* _Source material_:
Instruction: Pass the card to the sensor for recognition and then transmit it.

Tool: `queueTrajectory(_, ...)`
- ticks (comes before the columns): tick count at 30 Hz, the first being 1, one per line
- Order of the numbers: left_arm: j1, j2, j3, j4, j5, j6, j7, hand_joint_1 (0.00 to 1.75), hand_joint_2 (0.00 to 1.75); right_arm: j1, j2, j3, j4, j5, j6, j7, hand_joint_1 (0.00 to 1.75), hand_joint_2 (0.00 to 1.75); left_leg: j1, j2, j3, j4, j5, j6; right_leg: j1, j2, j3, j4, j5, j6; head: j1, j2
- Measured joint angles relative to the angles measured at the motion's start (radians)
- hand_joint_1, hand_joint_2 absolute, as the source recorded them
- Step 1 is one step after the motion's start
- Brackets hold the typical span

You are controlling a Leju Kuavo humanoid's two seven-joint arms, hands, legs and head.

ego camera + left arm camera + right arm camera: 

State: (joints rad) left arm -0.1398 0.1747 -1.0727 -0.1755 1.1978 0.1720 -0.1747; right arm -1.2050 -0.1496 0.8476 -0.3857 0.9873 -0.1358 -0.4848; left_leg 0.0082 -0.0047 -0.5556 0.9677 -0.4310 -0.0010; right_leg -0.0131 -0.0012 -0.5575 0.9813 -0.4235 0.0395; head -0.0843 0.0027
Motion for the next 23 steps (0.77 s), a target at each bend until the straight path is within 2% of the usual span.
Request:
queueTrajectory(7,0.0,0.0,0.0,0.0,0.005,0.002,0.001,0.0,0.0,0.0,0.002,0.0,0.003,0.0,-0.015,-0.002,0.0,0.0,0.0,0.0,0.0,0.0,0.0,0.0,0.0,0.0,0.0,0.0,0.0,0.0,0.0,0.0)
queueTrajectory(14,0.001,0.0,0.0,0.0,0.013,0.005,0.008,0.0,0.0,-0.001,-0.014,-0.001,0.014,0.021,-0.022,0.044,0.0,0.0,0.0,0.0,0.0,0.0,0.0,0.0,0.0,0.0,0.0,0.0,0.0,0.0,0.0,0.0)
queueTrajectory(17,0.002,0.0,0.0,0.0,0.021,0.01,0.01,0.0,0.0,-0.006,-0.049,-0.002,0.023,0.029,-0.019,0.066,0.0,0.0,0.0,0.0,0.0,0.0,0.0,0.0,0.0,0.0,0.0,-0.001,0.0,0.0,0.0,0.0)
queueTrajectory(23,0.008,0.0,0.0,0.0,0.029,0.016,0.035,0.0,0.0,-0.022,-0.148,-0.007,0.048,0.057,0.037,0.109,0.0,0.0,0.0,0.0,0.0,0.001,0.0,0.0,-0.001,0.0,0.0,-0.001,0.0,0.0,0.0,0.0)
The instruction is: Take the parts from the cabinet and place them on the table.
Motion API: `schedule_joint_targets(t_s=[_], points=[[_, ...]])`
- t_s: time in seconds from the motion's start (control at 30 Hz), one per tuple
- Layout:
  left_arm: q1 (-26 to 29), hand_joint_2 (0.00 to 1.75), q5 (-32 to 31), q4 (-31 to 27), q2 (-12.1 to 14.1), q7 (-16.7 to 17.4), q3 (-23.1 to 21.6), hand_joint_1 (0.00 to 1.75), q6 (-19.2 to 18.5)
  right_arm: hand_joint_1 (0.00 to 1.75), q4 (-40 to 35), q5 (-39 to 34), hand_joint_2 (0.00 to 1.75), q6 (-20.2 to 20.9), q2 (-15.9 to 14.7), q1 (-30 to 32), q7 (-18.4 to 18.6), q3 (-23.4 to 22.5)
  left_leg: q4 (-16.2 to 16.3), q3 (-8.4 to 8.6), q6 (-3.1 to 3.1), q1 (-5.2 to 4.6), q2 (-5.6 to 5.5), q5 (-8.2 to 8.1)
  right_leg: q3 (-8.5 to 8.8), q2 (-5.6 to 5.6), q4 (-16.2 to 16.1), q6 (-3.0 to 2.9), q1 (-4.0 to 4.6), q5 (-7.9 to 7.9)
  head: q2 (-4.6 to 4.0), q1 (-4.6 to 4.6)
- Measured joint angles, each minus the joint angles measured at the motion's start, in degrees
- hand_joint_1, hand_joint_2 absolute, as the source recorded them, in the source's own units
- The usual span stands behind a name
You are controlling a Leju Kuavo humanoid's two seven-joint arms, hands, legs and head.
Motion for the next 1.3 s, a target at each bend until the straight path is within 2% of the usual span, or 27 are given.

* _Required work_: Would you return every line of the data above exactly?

* _Answer box_:
Instruction: Pass the card to the sensor for recognition and then transmit it.

Tool: `queueTrajectory(_, ...)`
- ticks (comes before the columns): tick count at 30 Hz, the first being 1, one per line
- Order of the numbers: left_arm: j1, j2, j3, j4, j5, j6, j7, hand_joint_1 (0.00 to 1.75), hand_joint_2 (0.00 to 1.75); right_arm: j1, j2, j3, j4, j5, j6, j7, hand_joint_1 (0.00 to 1.75), hand_joint_2 (0.00 to 1.75); left_leg: j1, j2, j3, j4, j5, j6; right_leg: j1, j2, j3, j4, j5, j6; head: j1, j2
- Measured joint angles relative to the angles measured at the motion's start (radians)
- hand_joint_1, hand_joint_2 absolute, as the source recorded them
- Step 1 is one step after the motion's start
- Brackets hold the typical span

You are controlling a Leju Kuavo humanoid's two seven-joint arms, hands, legs and head.

ego camera + left arm camera + right arm camera: 

State: (joints rad) left arm -0.1398 0.1747 -1.0727 -0.1755 1.1978 0.1720 -0.1747; right arm -1.2050 -0.1496 0.8476 -0.3857 0.9873 -0.1358 -0.4848; left_leg 0.0082 -0.0047 -0.5556 0.9677 -0.4310 -0.0010; right_leg -0.0131 -0.0012 -0.5575 0.9813 -0.4235 0.0395; head -0.0843 0.0027
Motion for the next 23 steps (0.77 s), a target at each bend until the straight path is within 2% of the usual span.
Request:
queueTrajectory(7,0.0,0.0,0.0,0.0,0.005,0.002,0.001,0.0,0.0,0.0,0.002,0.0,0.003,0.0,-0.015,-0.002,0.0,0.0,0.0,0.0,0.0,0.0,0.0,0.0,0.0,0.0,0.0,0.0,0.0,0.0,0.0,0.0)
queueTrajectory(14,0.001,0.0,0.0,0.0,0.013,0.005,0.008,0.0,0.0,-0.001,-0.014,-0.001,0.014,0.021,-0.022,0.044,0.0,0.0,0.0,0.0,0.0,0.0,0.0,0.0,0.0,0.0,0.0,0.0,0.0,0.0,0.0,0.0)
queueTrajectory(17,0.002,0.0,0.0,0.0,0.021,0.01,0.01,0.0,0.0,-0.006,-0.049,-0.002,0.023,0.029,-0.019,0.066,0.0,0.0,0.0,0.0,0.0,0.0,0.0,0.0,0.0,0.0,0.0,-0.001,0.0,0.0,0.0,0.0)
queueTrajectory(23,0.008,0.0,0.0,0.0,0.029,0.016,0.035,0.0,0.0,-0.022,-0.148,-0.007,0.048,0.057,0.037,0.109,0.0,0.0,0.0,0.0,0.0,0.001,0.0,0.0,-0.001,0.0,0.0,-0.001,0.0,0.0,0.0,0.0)
The instruction is: Take the parts from the cabinet and place them on the table.
Motion API: `schedule_joint_targets(t_s=[_], points=[[_, ...]])`
- t_s: time in seconds from the motion's start (control at 30 Hz), one per tuple
- Layout:
  left_arm: q1 (-26 to 29), hand_joint_2 (0.00 to 1.75), q5 (-32 to 31), q4 (-31 to 27), q2 (-12.1 to 14.1), q7 (-16.7 to 17.4), q3 (-23.1 to 21.6), hand_joint_1 (0.00 to 1.75), q6 (-19.2 to 18.5)
  right_arm: hand_joint_1 (0.00 to 1.75), q4 (-40 to 35), q5 (-39 to 34), hand_joint_2 (0.00 to 1.75), q6 (-20.2 to 20.9), q2 (-15.9 to 14.7), q1 (-30 to 32), q7 (-18.4 to 18.6), q3 (-23.4 to 22.5)
  left_leg: q4 (-16.2 to 16.3), q3 (-8.4 to 8.6), q6 (-3.1 to 3.1), q1 (-5.2 to 4.6), q2 (-5.6 to 5.5), q5 (-8.2 to 8.1)
  right_leg: q3 (-8.5 to 8.8), q2 (-5.6 to 5.6), q4 (-16.2 to 16.1), q6 (-3.0 to 2.9), q1 (-4.0 to 4.6), q5 (-7.9 to 7.9)
  head: q2 (-4.6 to 4.0), q1 (-4.6 to 4.6)
- Measured joint angles, each minus the joint angles measured at the motion's start, in degrees
- hand_joint_1, hand_joint_2 absolute, as the source recorded them, in the source's own units
- The usual span stands behind a name
You are controlling a Leju Kuavo humanoid's two seven-joint arms, hands, legs and head.
Motion for the next 1.3 s, a target at each bend until the straight path is within 2% of the usual span, or 27 are given.

With this, the exercise is complete.